## TASK TO CARRY OUT:
Search term "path": copy each line of the data containing it.

== AVAILABLE DATA ==

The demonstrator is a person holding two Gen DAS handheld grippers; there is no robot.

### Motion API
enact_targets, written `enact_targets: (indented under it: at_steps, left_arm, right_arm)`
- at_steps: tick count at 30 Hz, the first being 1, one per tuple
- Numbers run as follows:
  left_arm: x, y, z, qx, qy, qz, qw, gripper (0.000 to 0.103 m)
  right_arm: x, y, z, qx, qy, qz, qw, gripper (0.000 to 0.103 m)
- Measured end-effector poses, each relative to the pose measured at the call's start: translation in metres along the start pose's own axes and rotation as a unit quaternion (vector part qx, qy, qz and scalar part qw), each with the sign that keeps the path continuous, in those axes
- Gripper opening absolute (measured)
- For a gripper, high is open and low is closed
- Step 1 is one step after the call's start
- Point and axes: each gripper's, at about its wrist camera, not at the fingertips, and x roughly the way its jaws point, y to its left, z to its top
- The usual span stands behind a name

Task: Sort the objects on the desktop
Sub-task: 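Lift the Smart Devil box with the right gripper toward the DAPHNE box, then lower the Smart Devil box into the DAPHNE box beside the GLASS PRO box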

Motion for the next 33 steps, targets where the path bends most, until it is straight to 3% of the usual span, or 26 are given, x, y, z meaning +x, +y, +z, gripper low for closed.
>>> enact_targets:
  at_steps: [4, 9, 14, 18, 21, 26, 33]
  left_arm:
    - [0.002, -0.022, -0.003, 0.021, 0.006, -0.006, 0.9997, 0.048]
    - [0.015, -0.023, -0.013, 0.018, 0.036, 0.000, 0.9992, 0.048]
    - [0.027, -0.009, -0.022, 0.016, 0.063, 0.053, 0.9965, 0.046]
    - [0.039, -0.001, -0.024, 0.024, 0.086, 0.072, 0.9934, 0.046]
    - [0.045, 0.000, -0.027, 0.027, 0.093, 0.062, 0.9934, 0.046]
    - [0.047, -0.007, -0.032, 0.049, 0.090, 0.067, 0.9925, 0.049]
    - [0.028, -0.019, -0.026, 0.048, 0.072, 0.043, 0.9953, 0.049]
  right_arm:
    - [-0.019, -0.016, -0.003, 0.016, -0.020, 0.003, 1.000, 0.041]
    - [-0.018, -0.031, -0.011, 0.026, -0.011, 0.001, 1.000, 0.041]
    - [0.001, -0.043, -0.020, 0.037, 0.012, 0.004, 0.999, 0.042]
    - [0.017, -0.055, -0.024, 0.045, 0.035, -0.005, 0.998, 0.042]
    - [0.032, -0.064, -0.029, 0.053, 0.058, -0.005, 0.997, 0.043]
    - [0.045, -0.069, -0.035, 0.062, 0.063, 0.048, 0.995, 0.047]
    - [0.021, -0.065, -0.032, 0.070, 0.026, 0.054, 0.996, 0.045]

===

## EXERCISE RESPONSE:
- Measured end-effector poses, each relative to the pose measured at the call's start: translation in metres along the start pose's own axes and rotation as a unit quaternion (vector part qx, qy, qz and scalar part qw), each with the sign that keeps the path continuous, in those axes
Motion for the next 33 steps, targets where the path bends most, until it is straight to 3% of the usual span, or 26 are given, x, y, z meaning +x, +y, +z, gripper low for closed.

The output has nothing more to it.